Cornell University Teaching Evaluation Handbook
Third Edition, 1997Table of Contents
Chapter 1 - A Conceptual Overview
During the last 30 years research on teaching effectiveness has shifted away from behavioral and psychological approaches. This shift has grown out of the gradual recognition that teaching is a sufficiently complex human endeavor that its effectiveness cannot be accounted for in purely behavioral terms. The research traditions prevalent in psychology and education 30 years ago, which produced many experimental studies, proved less fruitful than was hoped because methodological constraints limited (and probably trivialized) the knowledge contributed. The focus on behaviors (rather than the richer and more powerful realm of teachers’ thinking) and the oversimplification of teaching to a set of technical skills have been partly responsible for many faculty member's mistrust and skepticism about a meaningful and practical body of knowledge about teaching effectiveness in higher education.
Knowledge about what constitutes teaching effectiveness has therefore not had much influence on teaching practice in higher education, until recently. The practice of teaching in higher education very strongly reflects the educational system that prepares and qualifies its teachers during their graduate education. As research has enlarged and deepened the knowledge in the disciplines, the knowledge that informs the teaching of that substantive knowledge has been largely limited to modeling one generation of faculty to guide the next. Teachers in higher education are, for the most part, educated to be justifiable authorities on the subjects they teach, but only indirectly in how to teach those subjects. Exceptions include those faculty members who were fortunate enough to be exposed to individuals that stimulated a broader range of practice and experimentation and who were more likely to adopt proven innovations.

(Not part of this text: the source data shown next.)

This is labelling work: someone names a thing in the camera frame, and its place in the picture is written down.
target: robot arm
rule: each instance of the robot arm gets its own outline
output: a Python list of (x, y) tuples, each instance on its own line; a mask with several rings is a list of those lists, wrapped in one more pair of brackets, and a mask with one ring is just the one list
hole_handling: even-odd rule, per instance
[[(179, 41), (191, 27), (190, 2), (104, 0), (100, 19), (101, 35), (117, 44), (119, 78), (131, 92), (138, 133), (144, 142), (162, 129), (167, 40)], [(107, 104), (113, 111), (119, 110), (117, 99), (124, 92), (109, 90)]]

The attention given to “active learning” (Angelo, ’95, Halpern, ’99 & Mazur, ’97) seems to indicate that there is too much lecturing and not enough critical thinking going on in higher education classrooms. We must begin to do things differently if we desire different results.
Over the last 10 years, there has been a significant increase in the concern for the training of graduate teaching assistants, more attention has been placed on the relative importance of undergraduate education, and strong criticism has been levied at the degree to which research has become almost obsessively dominant. All of these factors have contributed to creating an atmosphere where the central administration at Cornell has supported an in-depth analysis of the tenure system and the way teaching is evaluated and rewarded.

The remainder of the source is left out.